Will Tulio give up his chance of future wealth to protect the people of the city?
Quality of Animation
The lack of superb quality animation in The Road to El Dorado is clearly shown in this movie, however it must be remembered that this movie is a product of Disney DreamWorks back in the year 2000.
With the movie being aimed towards an audience of children of both genders aged 6-11, it is fair to say that it really doesn’t have to be fantastic in terms of quality, as honestly children of that age really won’t care about the animation, I certainly didn’t.

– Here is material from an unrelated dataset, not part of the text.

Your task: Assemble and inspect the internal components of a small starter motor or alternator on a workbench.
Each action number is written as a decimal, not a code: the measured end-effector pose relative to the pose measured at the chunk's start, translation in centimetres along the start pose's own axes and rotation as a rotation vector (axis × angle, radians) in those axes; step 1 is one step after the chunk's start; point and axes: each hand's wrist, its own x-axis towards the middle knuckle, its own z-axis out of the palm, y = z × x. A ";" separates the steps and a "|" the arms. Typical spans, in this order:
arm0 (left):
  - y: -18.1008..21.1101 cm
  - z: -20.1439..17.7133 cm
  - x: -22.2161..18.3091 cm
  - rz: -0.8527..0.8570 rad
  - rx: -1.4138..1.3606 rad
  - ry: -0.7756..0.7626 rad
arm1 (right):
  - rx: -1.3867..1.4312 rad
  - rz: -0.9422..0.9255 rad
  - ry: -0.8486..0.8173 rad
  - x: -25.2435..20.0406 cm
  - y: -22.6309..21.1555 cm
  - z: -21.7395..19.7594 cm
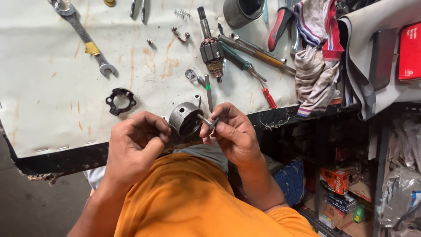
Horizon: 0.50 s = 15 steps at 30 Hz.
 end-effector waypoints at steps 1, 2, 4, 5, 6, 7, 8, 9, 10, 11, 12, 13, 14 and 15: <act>-0.5 -0.2 -0.3 0.001 0.000 0.003 | 0.000 0.002 -0.002 0.0 0.1 0.1; -0.9 -0.4 -0.6 -0.024 -0.033 -0.009 | -0.012 0.003 -0.008 -0.1 0.2 0.2; -0.3 0.3 -0.7 -0.047 -0.065 -0.020 | -0.024 0.003 -0.017 -0.2 0.4 0.4; 0.8 1.1 -0.7 -0.079 0.244 0.031 | -0.096 -0.029 -0.006 -0.3 0.6 0.5; 1.9 2.0 -0.7 -0.113 0.553 0.082 | -0.169 -0.061 0.005 -0.4 0.7 0.5; 2.0 2.2 -0.5 -0.114 0.554 0.084 | -0.168 -0.059 0.004 -0.4 0.8 0.5; 2.0 2.4 -0.3 0.089 0.654 0.095 | -0.316 -0.102 0.023 -0.5 0.8 0.5; 2.2 2.5 -0.1 0.296 0.751 0.102 | -0.465 -0.147 0.043 -0.5 0.8 0.5; 2.3 2.5 0.0 0.297 0.753 0.101 | -0.465 -0.148 0.042 -0.4 0.6 0.7; 2.4 2.5 0.1 0.290 0.819 0.060 | -0.466 -0.154 0.030 -0.4 0.4 0.8; 2.5 2.5 0.2 0.283 0.886 0.017 | -0.467 -0.159 0.017 -0.5 0.2 1.0; 2.3 2.6 0.3 0.283 0.888 0.019 | -0.466 -0.160 0.015 -0.5 -0.1 1.0; 2.2 2.6 0.3 0.316 0.975 0.024 | -0.508 -0.180 -0.006 -0.4 -0.4 1.1; 2.0 2.7 0.4 0.349 1.062 0.028 | -0.551 -0.200 -0.028 -0.5 -0.7 1.1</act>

It is good enough for what it is, and the loveable characters and movie tunes more than make up for what the quality of animation doesn’t provide.
There is only one thing that I personally would have changed if I were in charge of writing/directing the movie.
That being the over the top sexual connection between Tulio and his love interest Chel. Although the movie is of a Universal rating, meaning it has been deemed for all ages to watch, the film writes went slightly over the top with how the relationship between Tulio and Chel is shown on screen. For example, Miguel catching them fooling around as it were isn’t the greatest thing children of a young age should be exposed to seeing at their age. Not to mention the awkward questions that will follow with the parents… “Mummy, what were they doing”…
It is something that could have easily been toned down like they have cleverly done in so many of their others movies. For example, the most children see in terms of a connection between male and female in other Disney DreamWorks movies would be the simple nose touch between two lions in the second Lion King.
The Road to El Dorado is a musical as well as other things, and like other Disney musicals the songs are just too special to us to let go of. A prime example would be Hakuna Matata from Lion King. The original songs were written by Tim Rice and Elton John and performed by Elton John; however the songs of which we hear in the movie were written and performed by both Hans Zimmer and John Powell. Each song in this movie provides the listener with a mix of emotion.
For example, in the song ‘Friends Never Say Goodbye’ it could bring on a feeling of sadness, whereas as a song from the movie such as ‘It’s Tough to Be a God’ could bring upon feelings of great joy. The point is all songs from the movie don’t just allow for a depth of feeling to be felt, but they also all bring back memories of the best parts of the movie and even your childhood.
Listen to ‘It’s Tough to Be a God’ by clicking below:
Click here to purchase The Road to El Dorado’s soundtrack from Amazon.
Overall, judging by the fact that I thoroughly enjoyed watching this movie as a young boy I would strongly recommend this movie to those of a similar age and to those of both genders. It is a light hearted fun movie that I would be more than happy for my children to watch one day.
I would not recommend this movie to those of an older age however, as the dialogue as well as the quality of animation and storyline is something that probably won’t be appreciated by those who are older and have seen better.